BioTechniques News
Aisha Al-Janabi
Researchers have developed a novel vaccine platform using spherical nucleic acid immunization, which outperforms the best commercially available vaccines when tested on COVID-19-infected mice.
A single dose of a novel nanoparticle-based vaccine, developed by researchers at Northwestern University (IL, USA), has been used to treat COVID-19-infected mice with comparable results to the current vaccines in circulation.

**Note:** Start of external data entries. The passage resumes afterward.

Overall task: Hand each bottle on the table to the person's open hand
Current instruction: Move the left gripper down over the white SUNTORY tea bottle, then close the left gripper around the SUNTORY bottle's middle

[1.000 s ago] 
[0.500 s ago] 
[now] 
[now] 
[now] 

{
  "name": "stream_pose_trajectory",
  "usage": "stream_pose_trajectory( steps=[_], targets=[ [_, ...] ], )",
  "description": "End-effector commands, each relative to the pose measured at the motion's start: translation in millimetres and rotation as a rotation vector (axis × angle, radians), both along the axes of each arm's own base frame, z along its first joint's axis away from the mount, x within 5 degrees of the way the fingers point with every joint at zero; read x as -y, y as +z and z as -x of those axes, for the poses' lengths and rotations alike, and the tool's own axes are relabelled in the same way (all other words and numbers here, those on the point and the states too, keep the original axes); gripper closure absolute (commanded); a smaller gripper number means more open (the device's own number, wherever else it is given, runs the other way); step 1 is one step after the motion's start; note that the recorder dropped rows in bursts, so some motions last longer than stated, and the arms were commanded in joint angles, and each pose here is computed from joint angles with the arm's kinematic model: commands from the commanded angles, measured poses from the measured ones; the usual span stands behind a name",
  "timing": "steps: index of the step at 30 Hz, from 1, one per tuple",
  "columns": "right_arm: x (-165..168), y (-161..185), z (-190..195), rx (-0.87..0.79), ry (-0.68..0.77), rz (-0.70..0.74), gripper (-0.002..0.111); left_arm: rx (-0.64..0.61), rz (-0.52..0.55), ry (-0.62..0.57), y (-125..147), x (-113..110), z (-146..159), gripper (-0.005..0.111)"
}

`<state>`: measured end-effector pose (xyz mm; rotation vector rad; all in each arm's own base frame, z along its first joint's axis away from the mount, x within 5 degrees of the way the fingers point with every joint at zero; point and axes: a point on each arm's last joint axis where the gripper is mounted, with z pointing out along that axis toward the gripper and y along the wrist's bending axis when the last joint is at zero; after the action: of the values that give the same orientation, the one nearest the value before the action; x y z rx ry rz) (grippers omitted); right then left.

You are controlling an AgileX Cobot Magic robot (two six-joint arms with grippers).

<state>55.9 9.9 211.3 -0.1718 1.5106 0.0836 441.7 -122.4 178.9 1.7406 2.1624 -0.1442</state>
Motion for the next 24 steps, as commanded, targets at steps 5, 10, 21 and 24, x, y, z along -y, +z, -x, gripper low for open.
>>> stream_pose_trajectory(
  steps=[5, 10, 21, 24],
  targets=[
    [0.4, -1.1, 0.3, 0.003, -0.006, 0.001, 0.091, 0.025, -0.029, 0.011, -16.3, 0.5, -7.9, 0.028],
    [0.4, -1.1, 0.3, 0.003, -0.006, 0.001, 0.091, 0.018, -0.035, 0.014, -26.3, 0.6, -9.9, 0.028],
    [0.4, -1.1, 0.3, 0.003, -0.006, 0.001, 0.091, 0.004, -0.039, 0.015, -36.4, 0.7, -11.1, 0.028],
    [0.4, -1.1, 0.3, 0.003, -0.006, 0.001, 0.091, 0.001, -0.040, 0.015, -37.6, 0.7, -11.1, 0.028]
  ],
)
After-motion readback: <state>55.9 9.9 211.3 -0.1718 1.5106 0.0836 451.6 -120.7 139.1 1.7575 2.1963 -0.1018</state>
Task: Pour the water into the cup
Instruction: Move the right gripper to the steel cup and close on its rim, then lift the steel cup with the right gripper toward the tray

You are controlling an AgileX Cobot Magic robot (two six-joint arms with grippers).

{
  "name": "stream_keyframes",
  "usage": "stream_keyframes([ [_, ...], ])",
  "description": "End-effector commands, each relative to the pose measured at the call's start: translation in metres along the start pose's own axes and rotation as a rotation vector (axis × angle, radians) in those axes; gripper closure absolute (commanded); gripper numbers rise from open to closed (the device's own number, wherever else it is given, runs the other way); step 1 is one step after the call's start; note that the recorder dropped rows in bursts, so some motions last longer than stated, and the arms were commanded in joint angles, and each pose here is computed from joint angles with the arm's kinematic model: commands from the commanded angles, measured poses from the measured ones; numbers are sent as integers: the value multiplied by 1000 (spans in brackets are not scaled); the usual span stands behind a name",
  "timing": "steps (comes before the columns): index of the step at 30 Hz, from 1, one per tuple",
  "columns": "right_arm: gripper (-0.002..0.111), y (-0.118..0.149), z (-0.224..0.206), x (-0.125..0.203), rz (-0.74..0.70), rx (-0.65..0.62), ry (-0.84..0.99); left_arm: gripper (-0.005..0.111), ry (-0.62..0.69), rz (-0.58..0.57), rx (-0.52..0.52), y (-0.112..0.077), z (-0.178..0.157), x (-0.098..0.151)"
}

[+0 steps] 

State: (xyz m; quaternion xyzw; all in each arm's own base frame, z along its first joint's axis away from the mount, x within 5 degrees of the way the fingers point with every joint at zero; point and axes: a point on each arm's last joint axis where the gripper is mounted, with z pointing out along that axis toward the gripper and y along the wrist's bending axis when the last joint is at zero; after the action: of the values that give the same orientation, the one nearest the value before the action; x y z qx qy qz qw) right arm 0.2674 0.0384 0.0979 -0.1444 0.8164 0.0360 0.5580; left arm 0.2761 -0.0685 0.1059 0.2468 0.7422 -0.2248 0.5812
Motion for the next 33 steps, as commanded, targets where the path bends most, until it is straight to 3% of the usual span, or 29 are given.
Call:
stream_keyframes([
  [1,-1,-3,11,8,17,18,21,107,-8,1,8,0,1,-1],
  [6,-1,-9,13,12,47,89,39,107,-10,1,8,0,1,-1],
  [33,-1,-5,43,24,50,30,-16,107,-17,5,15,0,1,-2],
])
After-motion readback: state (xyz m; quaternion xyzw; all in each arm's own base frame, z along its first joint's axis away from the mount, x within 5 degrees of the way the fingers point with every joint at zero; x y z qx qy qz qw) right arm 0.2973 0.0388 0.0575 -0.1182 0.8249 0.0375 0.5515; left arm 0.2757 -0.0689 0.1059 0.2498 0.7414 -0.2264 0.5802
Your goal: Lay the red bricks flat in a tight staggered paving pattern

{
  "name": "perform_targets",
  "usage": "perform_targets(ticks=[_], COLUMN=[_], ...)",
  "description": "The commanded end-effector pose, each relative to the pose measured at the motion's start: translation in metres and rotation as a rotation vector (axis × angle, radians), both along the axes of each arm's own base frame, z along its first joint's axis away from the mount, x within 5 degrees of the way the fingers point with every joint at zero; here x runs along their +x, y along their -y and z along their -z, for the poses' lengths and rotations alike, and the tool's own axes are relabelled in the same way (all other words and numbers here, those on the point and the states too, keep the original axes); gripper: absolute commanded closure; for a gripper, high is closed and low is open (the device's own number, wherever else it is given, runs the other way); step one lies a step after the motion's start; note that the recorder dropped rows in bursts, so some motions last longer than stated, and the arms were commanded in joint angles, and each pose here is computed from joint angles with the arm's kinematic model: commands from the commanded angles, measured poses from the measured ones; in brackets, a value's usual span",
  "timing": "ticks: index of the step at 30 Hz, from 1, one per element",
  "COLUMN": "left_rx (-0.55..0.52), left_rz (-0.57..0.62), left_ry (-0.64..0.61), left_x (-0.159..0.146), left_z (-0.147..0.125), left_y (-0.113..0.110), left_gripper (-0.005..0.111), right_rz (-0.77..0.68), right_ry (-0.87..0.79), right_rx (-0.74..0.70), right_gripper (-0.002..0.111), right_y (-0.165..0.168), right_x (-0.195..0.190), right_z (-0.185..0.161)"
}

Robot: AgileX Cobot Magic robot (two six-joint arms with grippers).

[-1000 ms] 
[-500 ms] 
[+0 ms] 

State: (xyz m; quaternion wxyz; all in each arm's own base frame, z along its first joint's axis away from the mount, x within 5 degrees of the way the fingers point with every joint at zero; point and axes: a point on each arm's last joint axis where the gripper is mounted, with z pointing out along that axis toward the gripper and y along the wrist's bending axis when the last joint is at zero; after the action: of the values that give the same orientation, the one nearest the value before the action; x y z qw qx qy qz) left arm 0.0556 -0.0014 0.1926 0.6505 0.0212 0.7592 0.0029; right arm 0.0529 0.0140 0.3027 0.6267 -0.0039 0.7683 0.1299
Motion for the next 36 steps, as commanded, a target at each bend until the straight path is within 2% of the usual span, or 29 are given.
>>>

Spherical nucleic acid (SNA) immunization uses immune targets enclosed by nanoparticles that can access and stimulate target immune cells with unparalleled efficiency. “What makes this vaccine different than other vaccines is the approach we take to design them,” said Michelle Teplensky, the co-first author of the paper. “Even as recently as a few years ago people focused on selecting the right target to train the immune system and the right stimulant to activate it, not on how those components were arranged structurally and presented to the body.”
The typical phosphate-buffered saline mixture in vaccines employs separate adjuvants and antigens; however, researchers theorized that cells would not receive optimal doses of both components. Utilizing co-delivery of adjuvants and antigens via a single nanoparticle could naturally enhance the efficacy and reliability of vaccines, which SNA inventor and corresponding author of this paper Chad Mirkin describes as ‘rational vaccinology’. In SNA vaccines, the antigen is held inside the SNA core, while the adjuvant makes up the shell surrounding the core.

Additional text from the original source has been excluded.